Coauthor of The Poetic Species, Edward O. Wilson (June 10, 1929 – December 26, 2021) was an American biologist, researcher, theorist, naturalist, and author of the New York Times bestsellers The Social Conquest of Earth and Anthill: A Novel, as well as the Pulitzer Prize–winning On Human Nature and (with Bert Hölldobler) The Ants. For his contributions in science and conservation, he received more than 100 awards from around the world.

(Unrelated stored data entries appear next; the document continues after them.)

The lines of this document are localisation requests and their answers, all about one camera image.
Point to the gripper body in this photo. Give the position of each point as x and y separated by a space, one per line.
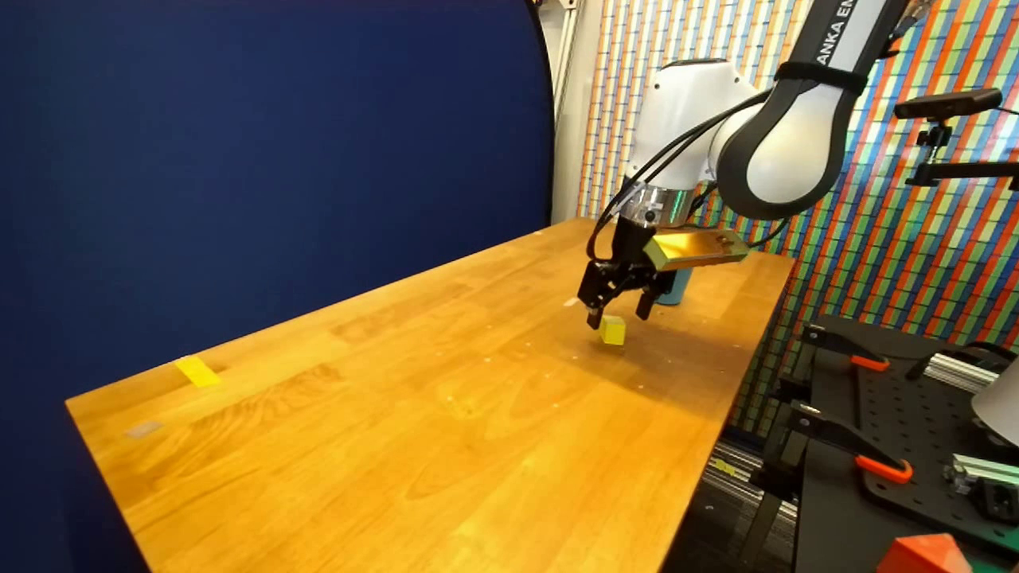
633 253

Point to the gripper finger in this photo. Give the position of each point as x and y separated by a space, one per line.
599 296
648 298

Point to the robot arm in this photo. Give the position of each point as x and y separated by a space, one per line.
685 111

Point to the blue cup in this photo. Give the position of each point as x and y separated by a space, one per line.
675 286

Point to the yellow block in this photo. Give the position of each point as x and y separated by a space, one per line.
612 329

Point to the orange block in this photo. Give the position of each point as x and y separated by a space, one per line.
923 555

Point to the black clamp with orange tips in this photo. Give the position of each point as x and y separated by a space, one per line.
848 442
845 347

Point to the blue backdrop panel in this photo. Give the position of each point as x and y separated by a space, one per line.
263 199

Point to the yellow tape strip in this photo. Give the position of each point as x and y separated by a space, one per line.
197 371

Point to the clear tape strip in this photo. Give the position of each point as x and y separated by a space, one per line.
143 429

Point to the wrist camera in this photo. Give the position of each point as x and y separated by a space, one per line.
694 248

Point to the aluminium frame post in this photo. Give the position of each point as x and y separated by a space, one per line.
564 48

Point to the camera on mount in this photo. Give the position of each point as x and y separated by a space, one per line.
955 135

Coauthor of The Poetic Species, Robert Hass has served as United States Poet Laureate and as a Chancellor of the Academy of American Poets. He has published many books of poetry, including Time and Materials, winner of both the Pulitzer Prize and the National Book Award, and What Light Can Do: Essays on Art, Imagination, and the Natural World, winner of the PEN/Diamonstein-Spielvogel Award. Awarded the MacArthur “Genius” Fellowship, the National Book Critics Circle Award (twice), and the Yale Younger Poets Prize, Hass is co-founder of River of Words, an environmental education program for children, and a professor of English at the University of California at Berkeley.
Robert Hass was born in 1941 in San Francisco. He served as US Poet Laureate in 1995-97. His many awards include a Pulitzer Prize and a National Book Award for Time and Materials (2007), and the National Book Critics Circle Award for Sun Under Wood (1996). His first collection Field Guide was selected by Stanley Kunitz for the Yale Younger Poets Series in 1973. His latest book of poetry is The Apple Trees at Olema: New & Selected Poems (Ecco, USA, 2010; Bloodaxe Books, UK, 2011). Hass also worked with Czeslaw Milosz to translate a dozen books of Milosz's poetry, including Treatise on Poetry and, most recently, A Second Space. His translations of the Japanese haiku masters have been collected in The Essential Haiku: Versions of Basho, Buson, and Issa. His books of essays include Twentieth Century Pleasures: Prose on Poetry (1984) and Now and Then: The Poet's Choice Columns (2007). He lives in northern California with his wife, the poet Brenda Hillman, and teaches at the University of California at Berkeley.